Can 2025 : le Sénégal perd son titre face au Maroc, une décision historique qui interroge
Deux mois après la finale de la Coupe d’Afrique des nations (CAN) 2025, opposant le Sénégal au Maroc, le Jury d’appel de la CAF a infligé une défaite technique au Sénégal (3-0) en sa faveur. Cette décision, basée sur le retrait temporaire de l’équipe sénégalaise du terrain pendant une dizaine de minutes, marque un tournant dans l’histoire du football africain. Mais comment expliquer ce revirement juridique alors que le match avait repris et s’était conclu sur le score de 1-0 ?
Cette affaire soulève des questions essentielles sur l’application des règlements sportifs et les pouvoirs des instances dirigeantes. Pourquoi la CAF a-t-elle choisi d’écarter la décision initiale de l’arbitre, qui avait préféré suspendre puis reprendre le match plutôt que de le déclarer abandonné ? Quelles sont les implications de cette décision pour le football africain et pour les équipes concernées ?
Pour quelles raisons la CAF a-t-elle invalidé le résultat du terrain ?
La décision du Jury d’appel de la CAF repose sur les articles 82 et 84 du règlement de la CAN, qui encadrent les cas de retrait d’une équipe. Selon ces textes, le Sénégal a été déclaré forfait, et le Maroc a été déclaré vainqueur sur le score de 3-0. Cette qualification juridique diffère de celle d’abandon, car elle s’appuie sur la notion de retrait telle que définie par le règlement.
En droit du sport, comme en droit général, la qualification d’un fait est déterminante : elle influence directement l’issue du litige. Dans cette affaire, le Jury d’appel a choisi une interprétation stricte des règles, même si l’arbitre avait opté pour une reprise du match. Cette divergence entre la réalité du terrain et la décision administrative interroge sur la marge de manœuvre des instances sportives.
Pourquoi la CAF a-t-elle ignoré la décision de l’arbitre ?
Le Jury d’appel de la CAF a agi en toute souveraineté, en tant qu’organe indépendant. Cependant, sa décision de ne pas retenir la reprise du match par l’arbitre reste difficile à comprendre.
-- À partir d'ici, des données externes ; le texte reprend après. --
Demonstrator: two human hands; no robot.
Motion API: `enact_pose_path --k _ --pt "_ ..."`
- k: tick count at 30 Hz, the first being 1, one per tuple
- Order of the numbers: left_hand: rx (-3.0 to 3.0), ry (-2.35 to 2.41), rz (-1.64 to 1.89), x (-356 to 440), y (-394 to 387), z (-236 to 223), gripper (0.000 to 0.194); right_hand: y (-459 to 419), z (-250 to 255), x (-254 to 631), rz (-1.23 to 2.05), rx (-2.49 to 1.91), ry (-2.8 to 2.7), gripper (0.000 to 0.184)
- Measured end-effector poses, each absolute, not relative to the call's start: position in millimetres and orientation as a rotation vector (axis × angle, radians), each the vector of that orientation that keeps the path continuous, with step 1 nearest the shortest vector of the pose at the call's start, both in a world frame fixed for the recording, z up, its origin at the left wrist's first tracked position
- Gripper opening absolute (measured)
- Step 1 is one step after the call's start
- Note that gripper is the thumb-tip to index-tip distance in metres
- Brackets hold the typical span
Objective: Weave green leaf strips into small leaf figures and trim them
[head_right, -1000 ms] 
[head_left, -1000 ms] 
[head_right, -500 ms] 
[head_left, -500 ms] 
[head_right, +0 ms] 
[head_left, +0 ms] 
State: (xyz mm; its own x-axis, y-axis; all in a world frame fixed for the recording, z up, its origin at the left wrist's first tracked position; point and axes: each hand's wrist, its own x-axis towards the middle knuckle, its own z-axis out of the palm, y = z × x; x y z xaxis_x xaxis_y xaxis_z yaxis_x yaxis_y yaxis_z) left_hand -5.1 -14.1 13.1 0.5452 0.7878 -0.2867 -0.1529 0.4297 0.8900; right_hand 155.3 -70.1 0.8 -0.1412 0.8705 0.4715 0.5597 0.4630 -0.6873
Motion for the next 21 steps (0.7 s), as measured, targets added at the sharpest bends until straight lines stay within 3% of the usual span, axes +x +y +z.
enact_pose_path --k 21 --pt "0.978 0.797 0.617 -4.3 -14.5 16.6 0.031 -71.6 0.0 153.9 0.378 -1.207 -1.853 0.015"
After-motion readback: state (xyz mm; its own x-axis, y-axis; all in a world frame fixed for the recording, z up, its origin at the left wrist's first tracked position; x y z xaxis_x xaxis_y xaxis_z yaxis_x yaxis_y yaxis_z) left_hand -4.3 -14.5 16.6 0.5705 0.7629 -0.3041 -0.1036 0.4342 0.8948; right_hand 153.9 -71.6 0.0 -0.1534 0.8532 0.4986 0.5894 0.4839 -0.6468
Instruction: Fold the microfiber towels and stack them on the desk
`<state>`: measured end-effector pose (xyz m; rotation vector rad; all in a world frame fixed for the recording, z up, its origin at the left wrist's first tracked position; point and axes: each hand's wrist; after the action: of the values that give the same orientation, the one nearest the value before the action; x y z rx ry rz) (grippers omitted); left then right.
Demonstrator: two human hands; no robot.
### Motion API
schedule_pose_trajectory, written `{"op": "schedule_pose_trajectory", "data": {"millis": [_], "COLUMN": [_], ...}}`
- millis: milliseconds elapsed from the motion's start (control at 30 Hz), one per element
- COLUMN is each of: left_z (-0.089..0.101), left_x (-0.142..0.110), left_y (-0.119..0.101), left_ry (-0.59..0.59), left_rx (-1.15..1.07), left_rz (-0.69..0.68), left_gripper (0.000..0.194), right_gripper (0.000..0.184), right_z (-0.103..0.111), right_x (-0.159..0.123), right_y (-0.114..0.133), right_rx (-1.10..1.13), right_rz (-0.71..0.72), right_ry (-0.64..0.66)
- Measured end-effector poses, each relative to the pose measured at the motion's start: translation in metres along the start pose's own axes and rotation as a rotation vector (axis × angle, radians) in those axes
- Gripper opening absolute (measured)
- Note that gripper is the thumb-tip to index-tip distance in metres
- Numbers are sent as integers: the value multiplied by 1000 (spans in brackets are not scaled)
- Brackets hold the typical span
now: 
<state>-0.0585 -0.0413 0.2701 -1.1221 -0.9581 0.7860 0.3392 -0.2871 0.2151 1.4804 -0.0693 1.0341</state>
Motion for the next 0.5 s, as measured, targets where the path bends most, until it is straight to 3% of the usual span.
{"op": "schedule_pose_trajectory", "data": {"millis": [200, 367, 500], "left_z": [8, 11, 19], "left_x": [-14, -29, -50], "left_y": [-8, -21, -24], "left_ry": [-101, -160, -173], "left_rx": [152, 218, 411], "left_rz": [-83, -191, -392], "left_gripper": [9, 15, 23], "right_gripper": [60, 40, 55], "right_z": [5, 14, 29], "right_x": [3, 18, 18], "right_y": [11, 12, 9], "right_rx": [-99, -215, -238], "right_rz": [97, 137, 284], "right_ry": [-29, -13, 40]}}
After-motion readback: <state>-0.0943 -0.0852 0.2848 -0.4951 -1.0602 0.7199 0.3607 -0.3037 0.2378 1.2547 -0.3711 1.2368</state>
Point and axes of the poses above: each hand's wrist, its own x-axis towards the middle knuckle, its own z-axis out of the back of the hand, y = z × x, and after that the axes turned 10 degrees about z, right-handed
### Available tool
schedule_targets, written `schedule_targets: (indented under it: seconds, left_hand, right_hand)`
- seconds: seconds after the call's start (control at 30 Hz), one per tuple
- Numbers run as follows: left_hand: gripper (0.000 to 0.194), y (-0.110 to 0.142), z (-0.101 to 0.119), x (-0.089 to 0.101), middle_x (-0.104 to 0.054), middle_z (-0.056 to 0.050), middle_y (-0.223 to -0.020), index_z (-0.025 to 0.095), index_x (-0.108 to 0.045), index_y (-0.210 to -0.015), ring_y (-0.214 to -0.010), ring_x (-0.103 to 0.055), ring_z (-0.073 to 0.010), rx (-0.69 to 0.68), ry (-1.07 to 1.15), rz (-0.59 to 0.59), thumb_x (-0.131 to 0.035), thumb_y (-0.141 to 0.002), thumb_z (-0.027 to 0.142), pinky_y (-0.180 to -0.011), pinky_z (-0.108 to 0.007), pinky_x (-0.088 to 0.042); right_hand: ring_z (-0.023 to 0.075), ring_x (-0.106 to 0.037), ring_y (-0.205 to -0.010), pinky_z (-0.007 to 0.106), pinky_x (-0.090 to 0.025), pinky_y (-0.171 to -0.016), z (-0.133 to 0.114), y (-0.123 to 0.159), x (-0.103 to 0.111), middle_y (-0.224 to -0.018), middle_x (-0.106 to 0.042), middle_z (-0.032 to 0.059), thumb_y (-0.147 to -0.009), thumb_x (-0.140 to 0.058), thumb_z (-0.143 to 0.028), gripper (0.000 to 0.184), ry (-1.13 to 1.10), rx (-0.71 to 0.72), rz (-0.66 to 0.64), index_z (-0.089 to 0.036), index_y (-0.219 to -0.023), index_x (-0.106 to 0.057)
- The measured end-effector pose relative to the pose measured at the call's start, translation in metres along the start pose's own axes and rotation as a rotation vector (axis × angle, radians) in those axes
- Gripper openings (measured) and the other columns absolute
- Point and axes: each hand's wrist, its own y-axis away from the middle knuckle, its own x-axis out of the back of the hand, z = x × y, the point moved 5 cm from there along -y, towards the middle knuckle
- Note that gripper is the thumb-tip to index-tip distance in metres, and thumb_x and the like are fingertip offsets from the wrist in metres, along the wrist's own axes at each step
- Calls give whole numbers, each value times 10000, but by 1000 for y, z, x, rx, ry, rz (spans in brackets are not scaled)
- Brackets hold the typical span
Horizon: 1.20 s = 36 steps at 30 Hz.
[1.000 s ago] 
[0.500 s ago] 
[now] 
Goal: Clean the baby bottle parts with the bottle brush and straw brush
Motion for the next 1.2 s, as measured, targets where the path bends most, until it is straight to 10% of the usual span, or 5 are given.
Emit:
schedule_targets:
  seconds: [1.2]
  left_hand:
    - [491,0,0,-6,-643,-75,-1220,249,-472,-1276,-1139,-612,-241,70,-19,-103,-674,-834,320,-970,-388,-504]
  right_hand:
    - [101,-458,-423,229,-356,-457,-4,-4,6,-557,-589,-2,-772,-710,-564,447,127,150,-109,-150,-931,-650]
En effet, l’arbitre dispose d’un pouvoir discrétionnaire lui permettant de suspendre, reprendre ou arrêter définitivement un match, selon les Lois du Jeu de l’IFAB.
Dans ce cas précis, l’arbitre avait choisi de suspendre le match pendant une dizaine de minutes, puis de le reprendre. Aucune règle n’impose un délai maximal pour une suspension, ce qui renforce l’autorité de l’arbitre sur le terrain. Pourtant, le Jury d’appel a estimé que ce retrait temporaire équivalait à un forfait, malgré la reprise du match.
Cette décision soulève un paradoxe : comment justifier que la souveraineté de l’arbitre sur le terrain ait été écartée au profit d’une interprétation administrative ?
Un précédent existe-t-il dans l’histoire du football africain ?
Cette situation est inédite dans une finale de CAN. Cependant, le football africain a déjà connu des cas similaires, notamment lors d’éliminatoires ou de finales de compétitions continentales. Par exemple, en 2017, un match entre l’Afrique du Sud et le Sénégal avait été rejoué après une preuve de corruption de l’arbitre.
Un autre cas marquant est la finale de la Ligue des champions africaine 2019 entre le Wydad Casablanca et l’Espérance de Tunis. Les joueurs marocains avaient refusé de reprendre le match après un but refusé et une panne de la VAR. Le Tribunal arbitral du sport (TAS) avait finalement retenu l’abandon et déclaré l’Espérance de Tunis vainqueur.
La différence majeure avec la finale de la CAN 2025 est que le Sénégal avait repris le match, qui s’est conclu sur le terrain. Le Wydad, en revanche, n’avait jamais repris le jeu, ce qui a conduit à une disqualification immédiate.
Quelles sont les options restantes pour le Sénégal ?
Le Sénégal a déjà fait appel de la décision devant le Tribunal arbitral du sport (TAS). Ce recours est possible après une décision définitive d’une autorité sportive, comme celle du Jury d’appel de la CAF. Le processus implique un échange de mémoires et une plaidoirie, avant qu’une sentence ne soit rendue dans les mois à venir.
En parallèle, la Fédération sénégalaise de football (FSF) a demandé une suspension de la décision de la CAF. Cette mesure permet au Sénégal de conserver son titre jusqu’à la sentence définitive du TAS.
Cette affaire est un véritable cas d’école pour le droit du sport, abordant des questions complexes comme l’interprétation des règlements, les pouvoirs de l’arbitre, la composition des organes juridictionnels et les principes d’estoppel en procédure juridique.